Sherman celebrated Christmas and the holiday season Saturday with its annual Snowflake Festival and parade.

Both events were held in the city’s square and downtown streets under near spring-like conditions. The festival welcomed visitors to browse vendor booths, play games, listen to listen to live music and even meet Santa and Mrs. Claus. The parade was kicked off with a lighting of the city’s Christmas tree and an appearance by Sherman Mayor David Plyler. Decorated floats, cars and festively-dressed pedestrians then made their way through the city’s streets.

“We always talk about how this has to be the most inclusive of our community events,” Sherman Tourism/Main Street Director Sarah McRae said. “We have about 90 different groups that will come and participate in the Christmas parade, whether they’re marching in the street or they’ve decorated a float. And we have so many neat vendors who’ve brought out stuff that’s perfect to give as a gift for the holidays.”

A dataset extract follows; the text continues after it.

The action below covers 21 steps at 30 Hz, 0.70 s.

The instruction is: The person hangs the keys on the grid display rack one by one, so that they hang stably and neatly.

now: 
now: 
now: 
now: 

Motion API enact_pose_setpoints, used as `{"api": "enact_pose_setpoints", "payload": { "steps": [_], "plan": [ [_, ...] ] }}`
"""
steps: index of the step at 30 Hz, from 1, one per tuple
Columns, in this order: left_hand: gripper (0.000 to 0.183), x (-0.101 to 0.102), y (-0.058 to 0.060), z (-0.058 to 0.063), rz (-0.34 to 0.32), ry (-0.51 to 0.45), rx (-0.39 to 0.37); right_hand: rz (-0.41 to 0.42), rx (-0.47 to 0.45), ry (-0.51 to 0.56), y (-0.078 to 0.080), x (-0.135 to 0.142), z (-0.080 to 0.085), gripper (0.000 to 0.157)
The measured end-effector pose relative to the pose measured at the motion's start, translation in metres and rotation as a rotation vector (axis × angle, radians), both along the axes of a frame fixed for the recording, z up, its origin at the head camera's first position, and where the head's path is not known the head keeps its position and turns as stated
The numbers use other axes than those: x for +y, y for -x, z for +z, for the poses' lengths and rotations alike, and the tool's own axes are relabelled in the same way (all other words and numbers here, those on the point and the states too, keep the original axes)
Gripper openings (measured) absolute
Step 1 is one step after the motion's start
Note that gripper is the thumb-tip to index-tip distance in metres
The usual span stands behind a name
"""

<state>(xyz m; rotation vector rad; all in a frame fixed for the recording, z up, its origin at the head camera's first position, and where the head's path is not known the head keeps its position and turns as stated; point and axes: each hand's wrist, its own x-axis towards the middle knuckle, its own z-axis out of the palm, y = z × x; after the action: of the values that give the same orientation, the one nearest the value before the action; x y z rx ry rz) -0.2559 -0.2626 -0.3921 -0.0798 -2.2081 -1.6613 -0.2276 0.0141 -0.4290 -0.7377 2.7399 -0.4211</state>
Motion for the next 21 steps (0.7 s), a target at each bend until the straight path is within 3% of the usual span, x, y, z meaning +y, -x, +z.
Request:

McRae said she and her fellow organizers tried to learn how long the city has hosted its annual Christmas and holiday parade, but no one was able to determine exactly what year it began.

“We asked all sorts of people, polled the community to see how many years it’s been going on, but everyone says it’s been happening longer than they can even remember,” McRae said. “So I think it’s safe to say this is one of our longest-running events that we have.”

While the history of the parade remains somewhat mysterious, McRae said a conversation with one of the city’s former tourism managers shed a little light on the history of the Snowflake Festival and how it got its name. McRae said when she learned that all of Sherman’s schools used to have students create paper snowflakes to decorate the festival grounds, organizers knew they had to revive the tradition after a long hiatus.

“With the help of the elementary schools and Dillingham (Intermediate School), they made us some really special snowflakes that will be hanging in the businesses along the parade route,” McRae said. “It’s just a sweet little tradition we thought would be fun to bring back.”

Linda Parenteau, of Denison, attended the festival with her two great-grandchildren. Parenteau said she had brought her children and their children to the festival over the years as a way to help them get in the Christmas-spirit and though she was focused on the younger members of her family, she felt the holiday festival and parade had something to offer everyone.

“It doesn’t matter how young or how old you are,” Parenteau said, “this brings people together, lets them have fun and celebrate a little.”

McRae said she was glad to begin December with the Snowflake Festival and parade and hopes the community will use the month ahead to embody the most important message of the holidays.

“This time of year, you always want people to care about others and make sure that your neighbors are warm and safe,” McRae said. “It’s about the people and not necessarily the things you can give them. It’s just about being together.”